Go from the first line below to the one with "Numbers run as" and print each line exactly.

START EXTRACTED DATA

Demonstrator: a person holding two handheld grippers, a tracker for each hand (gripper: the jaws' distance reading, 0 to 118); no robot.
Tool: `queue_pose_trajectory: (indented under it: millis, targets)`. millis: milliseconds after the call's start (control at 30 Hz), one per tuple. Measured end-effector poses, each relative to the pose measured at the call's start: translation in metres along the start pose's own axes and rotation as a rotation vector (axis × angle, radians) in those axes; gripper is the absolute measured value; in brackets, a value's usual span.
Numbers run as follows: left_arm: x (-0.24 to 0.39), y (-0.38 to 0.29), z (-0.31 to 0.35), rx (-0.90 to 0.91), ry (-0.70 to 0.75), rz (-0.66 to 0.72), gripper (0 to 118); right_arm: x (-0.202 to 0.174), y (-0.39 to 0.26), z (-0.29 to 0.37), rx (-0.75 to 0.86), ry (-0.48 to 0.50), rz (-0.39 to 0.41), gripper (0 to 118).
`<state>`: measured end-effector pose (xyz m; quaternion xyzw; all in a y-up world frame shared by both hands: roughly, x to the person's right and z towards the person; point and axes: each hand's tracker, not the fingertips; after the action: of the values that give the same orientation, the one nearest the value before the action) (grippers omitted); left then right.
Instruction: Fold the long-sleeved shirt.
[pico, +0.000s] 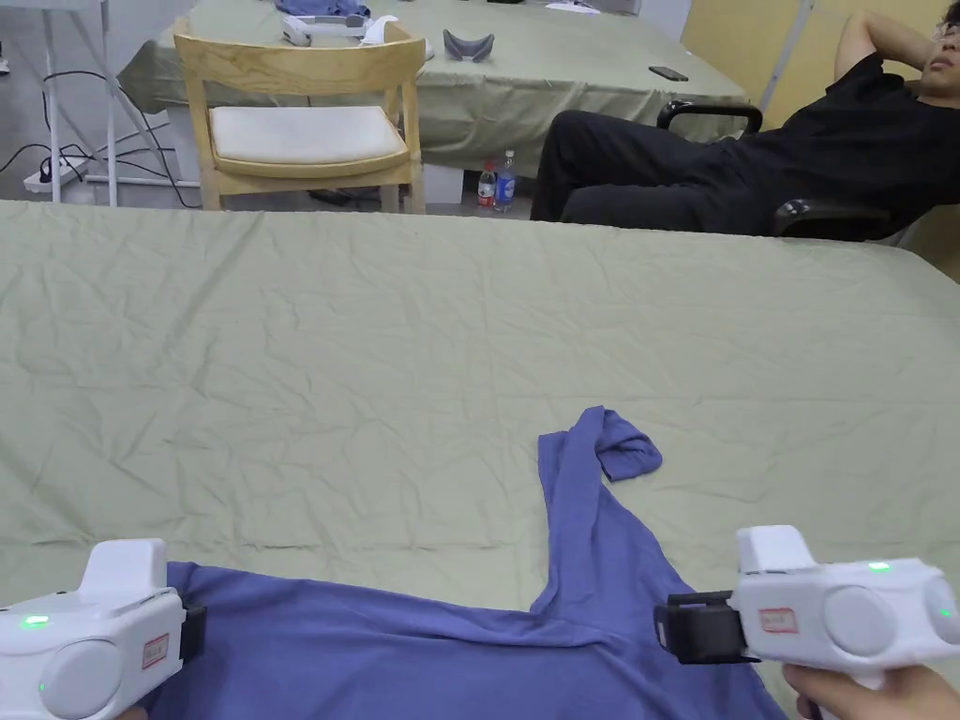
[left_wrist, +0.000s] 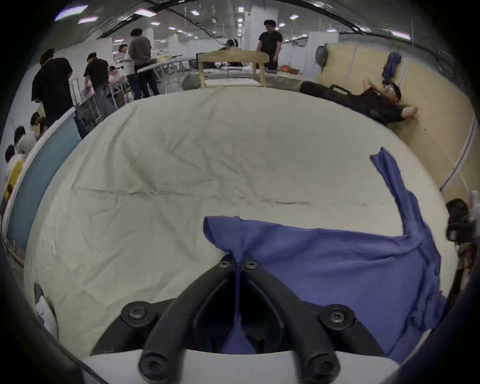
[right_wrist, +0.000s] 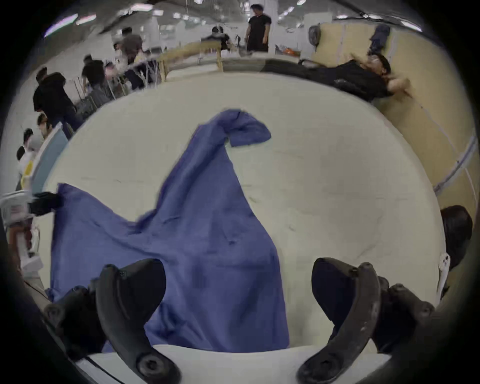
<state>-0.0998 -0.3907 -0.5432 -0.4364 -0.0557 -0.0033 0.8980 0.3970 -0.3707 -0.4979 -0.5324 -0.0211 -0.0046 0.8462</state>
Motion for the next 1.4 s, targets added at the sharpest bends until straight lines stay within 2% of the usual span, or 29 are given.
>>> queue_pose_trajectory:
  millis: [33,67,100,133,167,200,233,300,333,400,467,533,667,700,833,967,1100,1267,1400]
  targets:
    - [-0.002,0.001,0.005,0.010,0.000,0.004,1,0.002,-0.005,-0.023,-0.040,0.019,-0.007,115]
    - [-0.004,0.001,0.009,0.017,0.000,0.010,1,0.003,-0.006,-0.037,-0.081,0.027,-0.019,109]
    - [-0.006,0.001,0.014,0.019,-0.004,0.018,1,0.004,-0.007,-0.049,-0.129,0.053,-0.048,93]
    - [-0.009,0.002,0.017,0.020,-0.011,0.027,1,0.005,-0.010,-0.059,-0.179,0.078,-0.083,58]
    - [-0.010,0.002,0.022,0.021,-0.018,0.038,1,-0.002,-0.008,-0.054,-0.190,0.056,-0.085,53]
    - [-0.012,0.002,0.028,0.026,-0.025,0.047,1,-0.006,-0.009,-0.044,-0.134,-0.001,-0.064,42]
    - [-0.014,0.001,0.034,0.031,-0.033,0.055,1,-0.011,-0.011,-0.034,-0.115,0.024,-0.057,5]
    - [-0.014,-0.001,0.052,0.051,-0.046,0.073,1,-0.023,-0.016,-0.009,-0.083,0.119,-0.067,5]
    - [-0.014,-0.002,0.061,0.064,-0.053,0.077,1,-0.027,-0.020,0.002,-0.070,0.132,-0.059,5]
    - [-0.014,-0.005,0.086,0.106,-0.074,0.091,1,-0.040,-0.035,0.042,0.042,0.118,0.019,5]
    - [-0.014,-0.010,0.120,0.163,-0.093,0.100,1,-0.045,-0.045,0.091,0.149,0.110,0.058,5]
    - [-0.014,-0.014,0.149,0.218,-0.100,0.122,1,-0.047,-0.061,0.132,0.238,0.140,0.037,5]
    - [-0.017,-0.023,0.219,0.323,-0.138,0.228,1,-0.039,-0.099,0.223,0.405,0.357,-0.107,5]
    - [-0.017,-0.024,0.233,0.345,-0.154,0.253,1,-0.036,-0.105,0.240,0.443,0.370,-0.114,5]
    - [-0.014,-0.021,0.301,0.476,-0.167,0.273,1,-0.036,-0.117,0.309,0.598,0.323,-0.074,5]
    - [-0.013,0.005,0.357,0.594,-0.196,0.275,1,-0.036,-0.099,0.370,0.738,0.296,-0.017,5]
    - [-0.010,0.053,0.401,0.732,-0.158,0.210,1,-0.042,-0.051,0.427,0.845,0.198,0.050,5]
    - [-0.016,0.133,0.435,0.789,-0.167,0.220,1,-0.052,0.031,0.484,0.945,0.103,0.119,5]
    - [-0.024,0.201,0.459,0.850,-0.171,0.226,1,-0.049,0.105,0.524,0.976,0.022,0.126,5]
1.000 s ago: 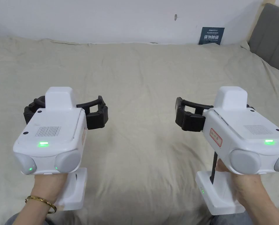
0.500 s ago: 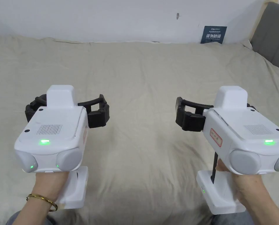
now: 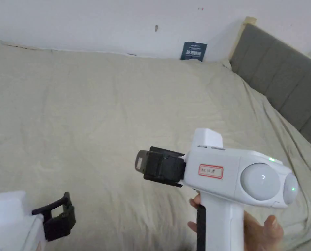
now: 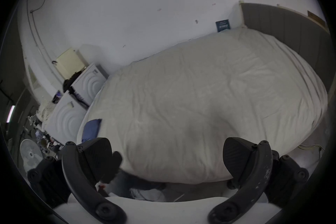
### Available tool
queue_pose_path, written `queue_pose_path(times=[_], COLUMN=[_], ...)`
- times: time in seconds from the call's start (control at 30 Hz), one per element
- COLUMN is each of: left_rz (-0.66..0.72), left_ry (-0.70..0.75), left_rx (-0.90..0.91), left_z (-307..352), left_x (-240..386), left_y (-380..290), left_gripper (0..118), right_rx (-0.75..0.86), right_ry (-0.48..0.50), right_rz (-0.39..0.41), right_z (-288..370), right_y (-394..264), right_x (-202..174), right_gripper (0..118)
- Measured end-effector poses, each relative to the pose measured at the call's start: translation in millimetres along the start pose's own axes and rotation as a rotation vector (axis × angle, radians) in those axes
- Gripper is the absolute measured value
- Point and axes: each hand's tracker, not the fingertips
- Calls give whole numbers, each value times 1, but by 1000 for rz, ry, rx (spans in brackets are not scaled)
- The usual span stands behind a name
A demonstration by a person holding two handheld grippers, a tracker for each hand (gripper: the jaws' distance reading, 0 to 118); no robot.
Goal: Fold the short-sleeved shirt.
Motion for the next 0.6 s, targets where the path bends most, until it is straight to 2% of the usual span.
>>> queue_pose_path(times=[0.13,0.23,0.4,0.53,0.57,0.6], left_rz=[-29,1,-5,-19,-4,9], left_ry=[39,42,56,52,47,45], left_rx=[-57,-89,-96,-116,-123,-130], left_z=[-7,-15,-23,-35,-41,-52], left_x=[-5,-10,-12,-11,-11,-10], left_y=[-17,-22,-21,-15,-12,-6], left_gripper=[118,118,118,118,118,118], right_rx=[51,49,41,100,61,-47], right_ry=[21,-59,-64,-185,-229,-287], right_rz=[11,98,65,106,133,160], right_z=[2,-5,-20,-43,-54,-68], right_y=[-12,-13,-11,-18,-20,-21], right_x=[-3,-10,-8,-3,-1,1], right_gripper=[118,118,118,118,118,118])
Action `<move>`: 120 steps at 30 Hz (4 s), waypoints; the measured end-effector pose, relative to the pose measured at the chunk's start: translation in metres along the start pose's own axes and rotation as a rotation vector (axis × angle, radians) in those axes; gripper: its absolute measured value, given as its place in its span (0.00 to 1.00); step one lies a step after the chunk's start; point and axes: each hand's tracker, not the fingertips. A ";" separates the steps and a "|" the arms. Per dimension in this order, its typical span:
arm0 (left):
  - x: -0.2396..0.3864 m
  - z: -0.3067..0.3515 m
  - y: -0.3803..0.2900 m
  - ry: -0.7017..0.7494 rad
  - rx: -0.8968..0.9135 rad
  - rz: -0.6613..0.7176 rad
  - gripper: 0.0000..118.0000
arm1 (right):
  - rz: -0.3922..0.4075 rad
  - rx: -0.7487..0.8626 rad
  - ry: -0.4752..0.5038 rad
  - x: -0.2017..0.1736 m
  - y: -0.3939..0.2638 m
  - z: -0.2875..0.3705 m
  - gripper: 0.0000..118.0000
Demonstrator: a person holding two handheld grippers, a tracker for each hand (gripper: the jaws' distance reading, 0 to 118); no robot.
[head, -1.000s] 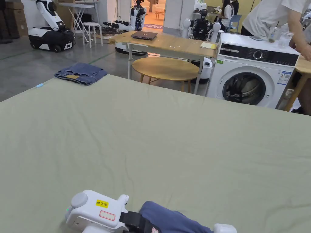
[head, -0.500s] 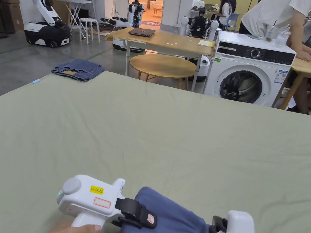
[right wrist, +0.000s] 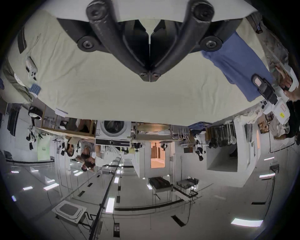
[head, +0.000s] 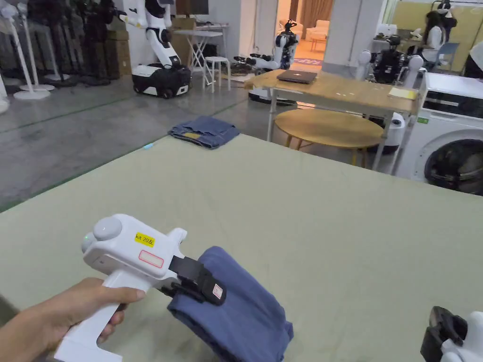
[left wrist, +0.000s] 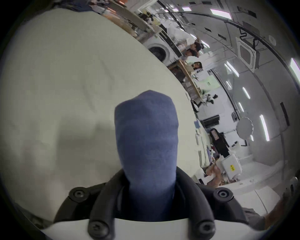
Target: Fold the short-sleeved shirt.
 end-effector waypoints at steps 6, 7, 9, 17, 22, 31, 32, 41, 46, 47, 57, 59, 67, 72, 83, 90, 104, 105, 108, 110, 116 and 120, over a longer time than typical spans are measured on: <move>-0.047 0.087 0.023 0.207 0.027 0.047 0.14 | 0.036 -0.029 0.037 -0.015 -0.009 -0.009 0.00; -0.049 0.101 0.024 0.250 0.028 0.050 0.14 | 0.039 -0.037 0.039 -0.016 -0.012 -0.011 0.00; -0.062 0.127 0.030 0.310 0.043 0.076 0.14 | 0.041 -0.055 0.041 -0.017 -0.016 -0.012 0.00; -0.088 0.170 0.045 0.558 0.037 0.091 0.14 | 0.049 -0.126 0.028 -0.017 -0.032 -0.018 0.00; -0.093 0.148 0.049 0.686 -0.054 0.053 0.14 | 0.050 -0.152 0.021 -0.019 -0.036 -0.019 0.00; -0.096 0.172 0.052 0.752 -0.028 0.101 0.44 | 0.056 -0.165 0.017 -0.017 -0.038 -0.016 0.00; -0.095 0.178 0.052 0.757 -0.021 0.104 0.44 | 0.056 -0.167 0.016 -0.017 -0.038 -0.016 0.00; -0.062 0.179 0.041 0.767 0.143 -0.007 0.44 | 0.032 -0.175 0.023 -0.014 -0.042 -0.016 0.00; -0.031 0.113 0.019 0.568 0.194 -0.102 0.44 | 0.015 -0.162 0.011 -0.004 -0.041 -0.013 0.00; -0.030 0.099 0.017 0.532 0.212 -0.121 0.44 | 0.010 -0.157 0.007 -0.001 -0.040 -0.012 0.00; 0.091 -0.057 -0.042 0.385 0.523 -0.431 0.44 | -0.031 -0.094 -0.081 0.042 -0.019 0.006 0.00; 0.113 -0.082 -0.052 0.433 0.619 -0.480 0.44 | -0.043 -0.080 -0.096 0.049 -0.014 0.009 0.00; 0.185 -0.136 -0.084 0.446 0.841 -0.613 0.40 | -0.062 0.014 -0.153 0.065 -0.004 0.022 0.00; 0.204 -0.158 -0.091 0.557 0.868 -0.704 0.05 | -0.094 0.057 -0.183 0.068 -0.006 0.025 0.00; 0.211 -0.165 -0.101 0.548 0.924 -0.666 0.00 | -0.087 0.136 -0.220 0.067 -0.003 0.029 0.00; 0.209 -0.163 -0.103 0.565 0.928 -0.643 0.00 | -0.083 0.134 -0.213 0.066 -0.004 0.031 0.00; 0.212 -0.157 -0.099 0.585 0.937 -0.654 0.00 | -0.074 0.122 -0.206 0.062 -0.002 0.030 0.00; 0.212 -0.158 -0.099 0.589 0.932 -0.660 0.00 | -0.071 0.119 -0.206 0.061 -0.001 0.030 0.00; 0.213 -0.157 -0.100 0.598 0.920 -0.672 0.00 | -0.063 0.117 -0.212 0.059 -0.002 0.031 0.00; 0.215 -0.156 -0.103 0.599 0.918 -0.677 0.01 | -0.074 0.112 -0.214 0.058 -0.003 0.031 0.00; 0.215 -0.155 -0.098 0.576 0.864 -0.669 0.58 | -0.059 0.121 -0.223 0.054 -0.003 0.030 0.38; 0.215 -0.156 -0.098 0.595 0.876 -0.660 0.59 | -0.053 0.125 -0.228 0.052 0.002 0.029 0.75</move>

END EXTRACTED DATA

### TASK ANSWER
Demonstrator: a person holding two handheld grippers, a tracker for each hand (gripper: the jaws' distance reading, 0 to 118); no robot.
Tool: `queue_pose_trajectory: (indented under it: millis, targets)`. millis: milliseconds after the call's start (control at 30 Hz), one per tuple. Measured end-effector poses, each relative to the pose measured at the call's start: translation in metres along the start pose's own axes and rotation as a rotation vector (axis × angle, radians) in those axes; gripper is the absolute measured value; in brackets, a value's usual span.
Numbers run as follows: left_arm: x (-0.24 to 0.39), y (-0.38 to 0.29), z (-0.31 to 0.35), rx (-0.90 to 0.91), ry (-0.70 to 0.75), rz (-0.66 to 0.72), gripper (0 to 118); right_arm: x (-0.202 to 0.174), y (-0.39 to 0.26), z (-0.29 to 0.37), rx (-0.75 to 0.86), ry (-0.48 to 0.50), rz (-0.39 to 0.41), gripper (0 to 118).

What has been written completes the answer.